Critics of such measures say that hard rules can deny access to patients who need these drugs, and that they don’t allow for physicians to make decisions based on individual patient need. In the Health Affairs article, the authors said that, “To be sure, prescriber autonomy and respect for the physician-patient relationship are of paramount importance. However, there is little evidence to show that past opioid prescribing habits are necessary or appropriate, and there is a great deal of evidence that they have produced significant harm.”
The authors claimed that PBMs are “better placed than others” to enact those guidelines. “Retail pharmacists have opportunities to provide patient counseling about opiates, and are required by the Controlled Substance Act to exercise a ‘corresponding responsibility’ as to whether a prescription was issued for legitimate medical purpose. But when faced with a valid prescription written by a medical professional, it is difficult, and often not appropriate, for retail pharmacists to take it upon themselves to limit prescribing,” they stated.
These changes, while a large step for the chain, are not radical.
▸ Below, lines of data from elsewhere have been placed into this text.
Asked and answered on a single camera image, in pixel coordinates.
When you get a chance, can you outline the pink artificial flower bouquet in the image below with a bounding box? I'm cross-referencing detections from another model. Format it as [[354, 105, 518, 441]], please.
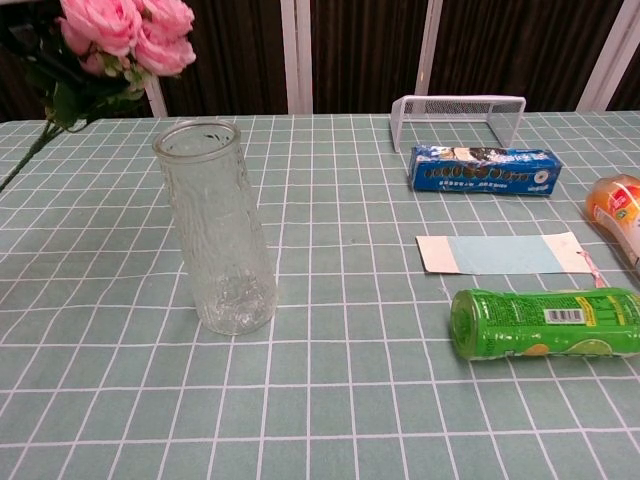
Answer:
[[0, 0, 197, 194]]

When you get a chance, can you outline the black pleated curtain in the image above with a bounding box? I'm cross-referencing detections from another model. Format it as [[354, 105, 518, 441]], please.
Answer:
[[0, 0, 640, 121]]

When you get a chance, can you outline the pale blue bookmark with tassel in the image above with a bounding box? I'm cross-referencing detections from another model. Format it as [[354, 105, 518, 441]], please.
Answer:
[[415, 232, 609, 290]]

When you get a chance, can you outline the white frame post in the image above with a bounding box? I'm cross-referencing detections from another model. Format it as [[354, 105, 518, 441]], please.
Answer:
[[418, 0, 444, 99], [279, 0, 314, 115], [577, 0, 640, 112], [144, 74, 169, 119]]

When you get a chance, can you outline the clear glass cup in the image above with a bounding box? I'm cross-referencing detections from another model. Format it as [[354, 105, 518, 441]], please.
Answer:
[[152, 118, 278, 336]]

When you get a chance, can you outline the white wire mesh shelf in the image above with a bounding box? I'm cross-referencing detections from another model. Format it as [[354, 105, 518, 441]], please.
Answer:
[[391, 94, 529, 153]]

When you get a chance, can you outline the green drink bottle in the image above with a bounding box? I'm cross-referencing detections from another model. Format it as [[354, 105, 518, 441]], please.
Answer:
[[449, 288, 640, 362]]

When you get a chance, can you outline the green checked tablecloth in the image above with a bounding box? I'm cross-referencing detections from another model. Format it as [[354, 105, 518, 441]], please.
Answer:
[[0, 110, 640, 480]]

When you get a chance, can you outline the orange drink bottle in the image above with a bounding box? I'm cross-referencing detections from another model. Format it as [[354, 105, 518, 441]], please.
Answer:
[[584, 173, 640, 281]]

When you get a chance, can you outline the blue cookie box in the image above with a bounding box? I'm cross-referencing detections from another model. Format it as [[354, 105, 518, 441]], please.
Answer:
[[409, 144, 565, 197]]

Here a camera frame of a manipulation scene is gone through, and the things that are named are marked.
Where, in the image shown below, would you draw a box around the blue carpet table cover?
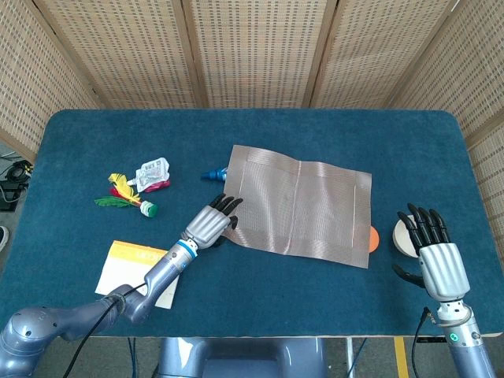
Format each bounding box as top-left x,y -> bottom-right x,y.
0,109 -> 504,339

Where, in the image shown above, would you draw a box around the white table leg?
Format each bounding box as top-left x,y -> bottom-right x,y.
344,337 -> 356,378

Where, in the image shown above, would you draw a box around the gray woven placemat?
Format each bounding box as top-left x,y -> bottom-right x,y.
223,144 -> 372,269

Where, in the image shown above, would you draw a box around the woven wooden folding screen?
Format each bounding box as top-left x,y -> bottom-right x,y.
0,0 -> 504,253

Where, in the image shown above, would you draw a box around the black cables on floor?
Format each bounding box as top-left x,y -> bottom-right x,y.
0,155 -> 35,212

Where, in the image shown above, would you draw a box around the yellow white Lexicon book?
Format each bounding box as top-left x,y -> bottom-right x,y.
94,239 -> 180,309

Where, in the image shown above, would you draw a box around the feather shuttlecock with green base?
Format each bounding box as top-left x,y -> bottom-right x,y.
94,172 -> 159,219

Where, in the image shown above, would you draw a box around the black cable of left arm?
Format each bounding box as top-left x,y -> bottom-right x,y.
62,281 -> 149,378

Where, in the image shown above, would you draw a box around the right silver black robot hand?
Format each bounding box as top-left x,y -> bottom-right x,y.
392,202 -> 472,303

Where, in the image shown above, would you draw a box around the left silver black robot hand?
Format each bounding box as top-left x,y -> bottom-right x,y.
183,193 -> 244,249

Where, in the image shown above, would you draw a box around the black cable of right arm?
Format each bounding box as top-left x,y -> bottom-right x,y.
411,306 -> 432,378

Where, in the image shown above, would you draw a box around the blue spray bottle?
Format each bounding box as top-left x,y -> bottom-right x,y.
200,167 -> 229,183

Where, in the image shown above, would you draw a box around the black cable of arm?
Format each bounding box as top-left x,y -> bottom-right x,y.
62,281 -> 149,378
411,306 -> 432,378

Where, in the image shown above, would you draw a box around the white bowl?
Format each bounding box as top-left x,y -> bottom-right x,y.
392,218 -> 418,259

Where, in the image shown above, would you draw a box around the gray-blue robot torso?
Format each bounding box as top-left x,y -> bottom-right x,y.
157,337 -> 328,378
In February, CVS announced that it would be limiting opioid dispensing to a 10-day, 90 MME/day or less dose. Express Scripts announced similar plans in August, opting for a limit of a 7-day supply not exceeding 200 MME/day. They also require using an IR formulation initially.
In addition to changes to their PBM, CVS has also pledged to increase its support of education and medication-disposal programs. CVS already has already donated more than 800 medication disposal units to police departments across the country, and has committed to adding 750 in-store units that offer free medication disposal. The chain made other commitments including:
- Strengthening its patient counseling options; pharmacists will discuss the risks of dependence and addiction tied to opioid use and answer patients’ questions.
- Adding $2 million to previous investments to support federally qualified community health centers providing medication-assisted treatment and other addiction services.
- Expanding the Pharmacists Teach program—which brings pharmacists to local high school health classes—to include an abuse prevention option for parents.
"Without a doubt, addressing our nation's opioid crisis calls for a multipronged effort involving many health-care stakeholders, from doctors, dentists and pharmaceutical companies to pharmacies and government officials," said Larry Merlo, President and CEO of CVS Health in a statement. "With this expansion of our industry-leading initiatives, we are further strengthening our commitment to help providers and patients balance the need for these powerful medications with the risk of abuse and misuse."